▸ What to do
Among the entries below, extract exactly the lines that run from the one with "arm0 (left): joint" through the one with "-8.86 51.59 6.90", both ends included.

▸ Recorded information

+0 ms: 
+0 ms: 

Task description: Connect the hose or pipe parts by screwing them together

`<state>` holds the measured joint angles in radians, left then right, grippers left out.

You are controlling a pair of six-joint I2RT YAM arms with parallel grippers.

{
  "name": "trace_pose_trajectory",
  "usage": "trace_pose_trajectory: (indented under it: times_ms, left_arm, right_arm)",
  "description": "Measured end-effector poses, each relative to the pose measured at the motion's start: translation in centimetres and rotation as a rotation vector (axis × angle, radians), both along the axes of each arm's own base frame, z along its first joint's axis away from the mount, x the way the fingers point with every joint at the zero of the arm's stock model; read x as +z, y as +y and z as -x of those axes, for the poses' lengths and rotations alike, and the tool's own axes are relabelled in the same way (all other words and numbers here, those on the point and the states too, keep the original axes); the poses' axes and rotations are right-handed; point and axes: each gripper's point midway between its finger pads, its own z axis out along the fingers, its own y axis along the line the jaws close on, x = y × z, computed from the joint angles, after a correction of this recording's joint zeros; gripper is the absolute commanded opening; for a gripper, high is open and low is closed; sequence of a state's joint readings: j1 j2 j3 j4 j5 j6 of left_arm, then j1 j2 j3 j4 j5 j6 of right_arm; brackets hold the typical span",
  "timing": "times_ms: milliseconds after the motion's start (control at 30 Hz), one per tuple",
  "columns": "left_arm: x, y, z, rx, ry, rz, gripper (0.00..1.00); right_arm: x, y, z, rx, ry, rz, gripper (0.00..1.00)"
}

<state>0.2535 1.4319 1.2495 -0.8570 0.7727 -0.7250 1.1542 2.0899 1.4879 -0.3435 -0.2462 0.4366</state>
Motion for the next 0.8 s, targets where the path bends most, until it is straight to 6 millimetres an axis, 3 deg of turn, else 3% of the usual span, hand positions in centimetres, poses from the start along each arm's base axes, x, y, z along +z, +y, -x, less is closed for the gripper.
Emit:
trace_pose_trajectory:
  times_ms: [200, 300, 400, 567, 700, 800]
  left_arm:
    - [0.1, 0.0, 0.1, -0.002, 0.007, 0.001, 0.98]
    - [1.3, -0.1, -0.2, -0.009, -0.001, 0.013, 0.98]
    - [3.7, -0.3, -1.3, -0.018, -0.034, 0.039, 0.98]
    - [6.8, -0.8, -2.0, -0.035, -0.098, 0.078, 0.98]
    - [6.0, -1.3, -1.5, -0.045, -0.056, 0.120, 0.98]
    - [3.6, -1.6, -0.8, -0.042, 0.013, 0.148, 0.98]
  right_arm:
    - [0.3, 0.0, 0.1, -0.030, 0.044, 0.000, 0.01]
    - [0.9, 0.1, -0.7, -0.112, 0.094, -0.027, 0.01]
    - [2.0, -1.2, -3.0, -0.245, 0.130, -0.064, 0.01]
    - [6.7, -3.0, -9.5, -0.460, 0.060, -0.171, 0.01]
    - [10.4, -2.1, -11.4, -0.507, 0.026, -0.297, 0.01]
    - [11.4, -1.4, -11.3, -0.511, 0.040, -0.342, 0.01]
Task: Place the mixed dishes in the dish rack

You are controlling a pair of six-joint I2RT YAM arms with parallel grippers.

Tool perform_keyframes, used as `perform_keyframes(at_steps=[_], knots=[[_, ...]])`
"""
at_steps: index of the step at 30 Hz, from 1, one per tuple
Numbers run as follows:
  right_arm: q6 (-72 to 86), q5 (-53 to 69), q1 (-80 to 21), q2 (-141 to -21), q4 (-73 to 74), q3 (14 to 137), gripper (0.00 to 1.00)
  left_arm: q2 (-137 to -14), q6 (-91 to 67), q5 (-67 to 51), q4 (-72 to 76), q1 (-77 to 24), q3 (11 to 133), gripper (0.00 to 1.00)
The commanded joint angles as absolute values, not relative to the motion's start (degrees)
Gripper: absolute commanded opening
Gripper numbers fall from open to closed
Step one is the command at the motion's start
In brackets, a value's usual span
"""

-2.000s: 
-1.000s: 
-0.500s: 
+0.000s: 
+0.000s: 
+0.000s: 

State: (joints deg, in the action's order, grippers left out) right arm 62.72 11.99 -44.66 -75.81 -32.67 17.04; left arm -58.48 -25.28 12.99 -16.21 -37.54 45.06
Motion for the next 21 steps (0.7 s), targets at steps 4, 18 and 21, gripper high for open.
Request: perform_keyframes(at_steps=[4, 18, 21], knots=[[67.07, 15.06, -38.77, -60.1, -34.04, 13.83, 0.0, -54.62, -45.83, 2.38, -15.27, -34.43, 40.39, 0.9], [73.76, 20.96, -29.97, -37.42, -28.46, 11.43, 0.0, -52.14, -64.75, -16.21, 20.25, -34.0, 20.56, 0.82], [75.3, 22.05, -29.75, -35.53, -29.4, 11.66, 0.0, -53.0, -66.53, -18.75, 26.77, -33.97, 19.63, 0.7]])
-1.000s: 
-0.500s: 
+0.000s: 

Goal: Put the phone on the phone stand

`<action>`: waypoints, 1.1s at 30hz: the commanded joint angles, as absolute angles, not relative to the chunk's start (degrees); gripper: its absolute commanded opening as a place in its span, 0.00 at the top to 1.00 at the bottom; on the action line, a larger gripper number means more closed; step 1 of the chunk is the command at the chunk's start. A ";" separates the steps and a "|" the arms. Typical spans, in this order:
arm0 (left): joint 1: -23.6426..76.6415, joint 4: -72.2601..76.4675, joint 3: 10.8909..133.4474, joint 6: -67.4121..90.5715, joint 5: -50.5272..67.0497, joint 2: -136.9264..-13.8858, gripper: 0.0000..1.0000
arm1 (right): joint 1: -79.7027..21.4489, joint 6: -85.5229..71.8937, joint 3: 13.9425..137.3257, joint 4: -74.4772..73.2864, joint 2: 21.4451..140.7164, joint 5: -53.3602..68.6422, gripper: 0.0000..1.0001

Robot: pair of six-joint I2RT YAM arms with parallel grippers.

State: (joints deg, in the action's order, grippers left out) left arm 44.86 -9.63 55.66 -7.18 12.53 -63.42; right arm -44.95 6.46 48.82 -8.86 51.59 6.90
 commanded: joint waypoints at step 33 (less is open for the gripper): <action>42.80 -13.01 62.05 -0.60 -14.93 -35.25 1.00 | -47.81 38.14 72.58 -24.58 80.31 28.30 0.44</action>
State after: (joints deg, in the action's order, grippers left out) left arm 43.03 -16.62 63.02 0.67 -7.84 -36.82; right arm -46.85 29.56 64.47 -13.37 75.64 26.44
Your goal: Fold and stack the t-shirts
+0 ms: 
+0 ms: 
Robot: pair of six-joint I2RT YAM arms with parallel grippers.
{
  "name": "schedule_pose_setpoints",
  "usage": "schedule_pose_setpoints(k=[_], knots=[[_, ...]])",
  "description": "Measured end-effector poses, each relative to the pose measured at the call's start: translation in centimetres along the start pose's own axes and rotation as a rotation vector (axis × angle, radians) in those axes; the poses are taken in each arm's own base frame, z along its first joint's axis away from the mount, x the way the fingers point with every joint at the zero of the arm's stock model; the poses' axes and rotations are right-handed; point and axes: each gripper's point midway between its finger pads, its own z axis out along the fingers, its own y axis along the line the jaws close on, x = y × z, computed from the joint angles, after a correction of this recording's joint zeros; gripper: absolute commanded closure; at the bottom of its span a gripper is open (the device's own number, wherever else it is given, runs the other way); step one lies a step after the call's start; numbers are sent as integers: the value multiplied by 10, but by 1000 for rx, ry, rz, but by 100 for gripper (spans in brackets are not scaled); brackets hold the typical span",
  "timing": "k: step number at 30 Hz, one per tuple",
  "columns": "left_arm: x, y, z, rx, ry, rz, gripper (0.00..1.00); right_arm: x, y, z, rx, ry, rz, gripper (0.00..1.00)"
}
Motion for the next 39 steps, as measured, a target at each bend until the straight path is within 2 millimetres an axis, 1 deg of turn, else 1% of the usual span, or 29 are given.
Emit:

▸ Task answer
arm0 (left): joint 1: -23.6426..76.6415, joint 4: -72.2601..76.4675, joint 3: 10.8909..133.4474, joint 6: -67.4121..90.5715, joint 5: -50.5272..67.0497, joint 2: -136.9264..-13.8858, gripper: 0.0000..1.0000
arm1 (right): joint 1: -79.7027..21.4489, joint 6: -85.5229..71.8937, joint 3: 13.9425..137.3257, joint 4: -74.4772..73.2864, joint 2: 21.4451..140.7164, joint 5: -53.3602..68.6422, gripper: 0.0000..1.0001

Robot: pair of six-joint I2RT YAM arms with parallel grippers.

State: (joints deg, in the action's order, grippers left out) left arm 44.86 -9.63 55.66 -7.18 12.53 -63.42; right arm -44.95 6.46 48.82 -8.86 51.59 6.90

What the exercise asked for is now complete.